What is the best course for strengthening Oklahoma’s economy and providing broad-based benefits for Oklahoma families?
Proponents of cutting or eliminating the state’s personal income tax claim that doing so will boost the state’s economy. However, as University of Oklahoma economist Dr. Cynthia Rogers explained at our recent economists’ forum, economic research is highly inconclusive about the relationship between state taxes and economic performance. While the extent to which tax changes cause growth is not clear, the research clearly establishes that tax cuts that are funded by reducing spending on productive public goods such as infrastructure and education leads to economic decline.
While there is no clear connection between low taxes and economic success, there is a clear and strong correlation between the educational attainment of a state’s population and its economic well-being. The chart below, created by the Massachusetts Budget Project based on 2009 Current Population Survey data, plots all fifty states based on the percent of its workforce with a bachelor’s degree and the medium hourly wage worker of its workers.
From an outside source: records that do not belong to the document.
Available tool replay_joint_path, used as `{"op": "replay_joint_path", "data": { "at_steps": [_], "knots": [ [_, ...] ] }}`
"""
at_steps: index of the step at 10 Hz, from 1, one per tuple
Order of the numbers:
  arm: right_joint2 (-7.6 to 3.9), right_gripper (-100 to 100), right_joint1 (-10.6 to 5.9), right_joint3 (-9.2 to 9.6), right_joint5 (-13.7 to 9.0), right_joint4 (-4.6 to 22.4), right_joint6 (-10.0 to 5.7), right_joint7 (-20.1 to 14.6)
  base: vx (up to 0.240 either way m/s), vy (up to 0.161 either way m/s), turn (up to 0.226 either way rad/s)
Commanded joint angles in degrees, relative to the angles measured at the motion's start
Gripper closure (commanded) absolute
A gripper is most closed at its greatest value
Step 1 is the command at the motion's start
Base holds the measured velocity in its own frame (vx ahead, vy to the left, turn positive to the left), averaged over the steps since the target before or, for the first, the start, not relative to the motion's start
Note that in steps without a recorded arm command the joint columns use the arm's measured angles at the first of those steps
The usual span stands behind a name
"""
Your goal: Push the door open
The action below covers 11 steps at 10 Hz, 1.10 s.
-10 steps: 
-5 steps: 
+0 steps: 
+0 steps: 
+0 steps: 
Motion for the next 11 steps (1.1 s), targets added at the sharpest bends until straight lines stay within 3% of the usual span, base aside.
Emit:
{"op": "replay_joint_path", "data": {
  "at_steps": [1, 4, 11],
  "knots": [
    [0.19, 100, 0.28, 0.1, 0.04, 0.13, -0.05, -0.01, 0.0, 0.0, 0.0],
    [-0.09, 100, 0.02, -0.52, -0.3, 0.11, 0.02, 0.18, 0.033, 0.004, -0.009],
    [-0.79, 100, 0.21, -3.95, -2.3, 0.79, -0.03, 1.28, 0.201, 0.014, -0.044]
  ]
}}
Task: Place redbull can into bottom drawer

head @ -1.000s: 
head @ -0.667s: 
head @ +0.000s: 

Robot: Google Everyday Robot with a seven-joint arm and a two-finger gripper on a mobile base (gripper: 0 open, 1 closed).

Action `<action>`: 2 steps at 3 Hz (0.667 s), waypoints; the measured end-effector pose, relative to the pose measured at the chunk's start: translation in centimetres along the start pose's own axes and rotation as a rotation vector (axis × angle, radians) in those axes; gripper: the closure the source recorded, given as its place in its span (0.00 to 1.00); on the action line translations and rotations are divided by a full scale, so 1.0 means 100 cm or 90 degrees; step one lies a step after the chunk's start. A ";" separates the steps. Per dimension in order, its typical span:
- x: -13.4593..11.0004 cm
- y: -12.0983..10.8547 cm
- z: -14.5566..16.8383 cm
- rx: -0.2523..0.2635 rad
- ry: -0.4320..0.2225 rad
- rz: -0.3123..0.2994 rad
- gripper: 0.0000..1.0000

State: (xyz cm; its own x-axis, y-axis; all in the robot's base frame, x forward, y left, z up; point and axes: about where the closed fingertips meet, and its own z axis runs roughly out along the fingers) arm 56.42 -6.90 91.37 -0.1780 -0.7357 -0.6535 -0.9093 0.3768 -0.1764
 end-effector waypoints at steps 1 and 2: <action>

Medium hourly wage, which is the middle wage of all wages paid to workers, is one of the best measures of a state’s economic well-being because it ignores the effects of extremely high wages of a few workers and provides a fair picture of what a middle-class employee earns.
The chart shows a statistical correlation of 0.80 between educational attainment and median wages, an exceptionally high correspondence for state-level economic data. With few exceptions, the states where workers earn most on average are the states with the most college graduates, while states with the lowest median wages are those with the fewest college graduates (notable outliers include Wyoming and Alaska, mining-rich states where more good-paying jobs are available for those without a college degree). Despite our state’s recent economic successes, Oklahoma’s median hourly wage lags behind the national average. Oklahoma’s median wage in 2010 was $14.73 per hour, which was $1.27 per hour below the national medium wage and lower than all but ten other states (Current Population Survey data analyzed by Economic Policy Institute). At 22.7 percent, we rank 42nd in the percentage of the population with a college degree.
Oklahoma is pursuing various initiatives to increase its college graduation rate. Beginning in the late 1990’s, the Oklahoma State Regents for Higher Education pursued the Brain Gain 2010 initiative which included the key objective of increasing the number of Oklahomans who earn a college degree. The Oklahoma Promise scholarship program provides free tuition to qualified Oklahoma students pursuing post-secondary education and the state’s 529 College Savings program provides tax incentives that encourage families to save for college. This past fall, Governor Mary Fallin announced Oklahoma’s participation in the national Complete College America (CCA) initiative, with the goal of increasing the number of college degrees awarded annually by 67 percent by 2023. CCA involves numerous components:
Planned projects for the initiative include a statewide redesign of remedial and developmental education; a plan to reduce remediation demands in the transition from high school to college; continued development of Reach Higher, Oklahoma’s adult degree completion program; enhanced efforts to audit and bring in line with the national norm all certificates awarded through the Cooperative Alliance program with the Oklahoma Department of Career and Technology Education; and review and revise the Brain Gain Performance Funding program.
The state’s commitment to producing more college graduates in order to promote Oklahoma’s prosperity is well-advised. Yet this emphasis seems fundamentally at odds with repeated rounds of budget cuts for higher education, which has seen state appropriations decline by $94 million, or 9.1 percent, over the past three years. And if we choose to make our priority immediate and ongoing tax cuts that will continue to shrink state spending, then our chances of having more Oklahomans complete college and land good-paying jobs are certain to shrink, as well.